“But I learned that there’s a certain character that can be built from embarrassing yourself endlessly. If you can sit happy with embarrassment, there’s not much else that can really get to ya.” (Christian Bale)
What happened next is kind of…perfect; completely fitting for a first return to the state I’d left four years ago in total shock, grief, fear (even though I tried my best not to fear) and yes, complete humiliation.
First stop after DIA was to a restaurant for dinner.
As we drove, I was surprised to feel so calm and normal. I must have expected to feel the last feelings I’d had in Colorado (shock, grief, devastation, horror) or even worse, at this stage of life, to feel homesick for the city, state and life I’d loved so much (knowing that chapter of my life has closed and a permanent return to Colorado will never be a possibility) or worst of all, to feel like I didn’t belong there any more. I mean, Colorado had been my home since 1974. I was terrified to feel out of place there because if I didn’t feel I belonged in my home state, where would I EVER belong?
We had a nice dinner and at the end of dinner, I stood up to leave and instantly felt a freezing cold blast across my…nether-regions, looked down to determine why I suddenly felt so cold, only to see my maxi skirt puddled on the floor!
There I stood in a restaurant, on a Friday night, wearing–from the waist down– only my underclothing! I quickly bent down, pulled my skirt on again, and exited the restaurant!
Believe it or not, I could not stop laughing.
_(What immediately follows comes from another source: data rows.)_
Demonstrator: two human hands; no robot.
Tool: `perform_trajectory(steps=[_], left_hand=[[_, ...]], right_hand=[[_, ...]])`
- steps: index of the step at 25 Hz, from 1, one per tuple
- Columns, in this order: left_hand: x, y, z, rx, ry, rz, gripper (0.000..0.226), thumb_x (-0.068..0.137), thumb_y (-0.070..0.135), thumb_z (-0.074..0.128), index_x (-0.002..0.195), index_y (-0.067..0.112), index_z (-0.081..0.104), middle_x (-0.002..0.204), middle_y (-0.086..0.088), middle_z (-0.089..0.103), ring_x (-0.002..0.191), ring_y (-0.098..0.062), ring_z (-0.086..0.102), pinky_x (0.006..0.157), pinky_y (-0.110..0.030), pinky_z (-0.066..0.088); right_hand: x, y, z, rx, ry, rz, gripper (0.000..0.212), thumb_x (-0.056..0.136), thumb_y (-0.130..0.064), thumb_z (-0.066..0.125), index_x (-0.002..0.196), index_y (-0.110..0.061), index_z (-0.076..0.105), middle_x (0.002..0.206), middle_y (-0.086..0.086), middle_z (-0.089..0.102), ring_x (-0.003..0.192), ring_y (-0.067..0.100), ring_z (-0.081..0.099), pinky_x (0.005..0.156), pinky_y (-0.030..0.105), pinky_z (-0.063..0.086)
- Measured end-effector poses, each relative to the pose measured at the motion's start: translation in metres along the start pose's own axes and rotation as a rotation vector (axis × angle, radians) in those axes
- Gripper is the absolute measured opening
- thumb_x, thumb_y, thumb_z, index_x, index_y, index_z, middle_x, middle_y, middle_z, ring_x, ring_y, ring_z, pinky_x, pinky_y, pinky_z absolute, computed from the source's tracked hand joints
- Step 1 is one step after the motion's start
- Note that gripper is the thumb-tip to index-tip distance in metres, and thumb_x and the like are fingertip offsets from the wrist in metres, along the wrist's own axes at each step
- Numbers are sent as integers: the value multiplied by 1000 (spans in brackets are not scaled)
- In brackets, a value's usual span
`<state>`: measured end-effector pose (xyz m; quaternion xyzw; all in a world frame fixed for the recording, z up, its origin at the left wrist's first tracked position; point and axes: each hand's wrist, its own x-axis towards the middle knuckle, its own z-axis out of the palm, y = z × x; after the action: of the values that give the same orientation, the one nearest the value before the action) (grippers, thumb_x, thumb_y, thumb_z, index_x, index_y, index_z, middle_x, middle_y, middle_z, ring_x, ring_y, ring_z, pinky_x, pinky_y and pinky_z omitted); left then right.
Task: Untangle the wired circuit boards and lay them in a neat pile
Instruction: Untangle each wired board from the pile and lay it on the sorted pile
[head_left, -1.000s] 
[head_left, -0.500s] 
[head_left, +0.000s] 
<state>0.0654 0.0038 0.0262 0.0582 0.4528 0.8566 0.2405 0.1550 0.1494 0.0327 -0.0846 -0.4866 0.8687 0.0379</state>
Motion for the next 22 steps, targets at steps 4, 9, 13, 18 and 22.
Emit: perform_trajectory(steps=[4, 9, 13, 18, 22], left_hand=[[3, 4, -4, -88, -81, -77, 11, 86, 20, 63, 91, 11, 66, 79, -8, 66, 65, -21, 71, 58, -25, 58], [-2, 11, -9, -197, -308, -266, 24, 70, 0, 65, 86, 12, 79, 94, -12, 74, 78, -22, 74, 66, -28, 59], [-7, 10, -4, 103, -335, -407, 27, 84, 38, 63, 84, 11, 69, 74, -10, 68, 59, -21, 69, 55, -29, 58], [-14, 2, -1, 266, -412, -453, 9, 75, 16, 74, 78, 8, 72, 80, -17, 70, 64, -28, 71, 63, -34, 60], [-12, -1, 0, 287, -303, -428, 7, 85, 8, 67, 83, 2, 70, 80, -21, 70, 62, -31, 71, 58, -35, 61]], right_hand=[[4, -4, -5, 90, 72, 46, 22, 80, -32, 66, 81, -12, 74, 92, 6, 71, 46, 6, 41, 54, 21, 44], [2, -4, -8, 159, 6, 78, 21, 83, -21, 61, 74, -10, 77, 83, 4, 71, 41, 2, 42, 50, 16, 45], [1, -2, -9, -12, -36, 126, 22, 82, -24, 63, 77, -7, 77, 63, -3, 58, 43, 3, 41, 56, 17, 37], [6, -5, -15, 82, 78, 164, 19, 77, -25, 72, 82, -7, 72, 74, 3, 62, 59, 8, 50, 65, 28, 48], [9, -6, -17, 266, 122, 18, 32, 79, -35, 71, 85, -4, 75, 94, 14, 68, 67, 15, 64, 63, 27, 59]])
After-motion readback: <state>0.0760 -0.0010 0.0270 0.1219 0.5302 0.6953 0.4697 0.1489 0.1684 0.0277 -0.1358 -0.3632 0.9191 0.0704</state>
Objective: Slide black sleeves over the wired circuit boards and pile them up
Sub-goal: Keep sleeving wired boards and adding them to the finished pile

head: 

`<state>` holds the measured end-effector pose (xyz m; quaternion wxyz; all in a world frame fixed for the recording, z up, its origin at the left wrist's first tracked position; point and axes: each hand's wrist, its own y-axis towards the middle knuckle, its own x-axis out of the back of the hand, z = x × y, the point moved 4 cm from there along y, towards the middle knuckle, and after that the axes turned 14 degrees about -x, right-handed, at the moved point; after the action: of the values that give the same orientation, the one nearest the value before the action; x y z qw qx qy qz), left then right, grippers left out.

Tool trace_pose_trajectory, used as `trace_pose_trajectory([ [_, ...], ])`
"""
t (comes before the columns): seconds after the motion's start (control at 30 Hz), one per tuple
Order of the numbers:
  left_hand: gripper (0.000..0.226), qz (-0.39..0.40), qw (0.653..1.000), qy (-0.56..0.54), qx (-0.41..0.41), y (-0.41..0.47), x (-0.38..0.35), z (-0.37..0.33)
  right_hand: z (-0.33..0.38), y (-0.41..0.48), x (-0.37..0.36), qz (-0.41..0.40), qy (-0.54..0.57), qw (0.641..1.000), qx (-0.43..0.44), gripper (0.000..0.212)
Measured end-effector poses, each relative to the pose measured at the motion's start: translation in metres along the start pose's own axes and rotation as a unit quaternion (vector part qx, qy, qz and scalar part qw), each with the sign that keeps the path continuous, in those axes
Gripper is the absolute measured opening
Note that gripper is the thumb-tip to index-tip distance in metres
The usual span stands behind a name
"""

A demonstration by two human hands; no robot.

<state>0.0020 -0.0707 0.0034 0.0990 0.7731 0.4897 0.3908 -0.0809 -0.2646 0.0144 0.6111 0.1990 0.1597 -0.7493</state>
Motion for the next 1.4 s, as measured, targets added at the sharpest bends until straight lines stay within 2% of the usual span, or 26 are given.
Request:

Leave it to my unexpected life to come full circle in the most unexpected of ways: depart in embarrassment, humiliation and mortification and the VERY FIRST THING that happens to me upon my return most would consider embarrassing. (Except, I realized, me. As I’ve said before, it’s pretty difficult to be too embarrassed about anything given the “embarrassment”–revelation of crime, loss of everything, demise of family, divorce, and all of it played out on a very public stage– I’ve lived through! Haha)
Consider me filled with character. And sitting happy with it all. In my unexpected life.
Who EVER could have imagined that?
Not even optimistic, filled-with-hope, determined-to-create-and-live-a-happily-ever-after, little old me!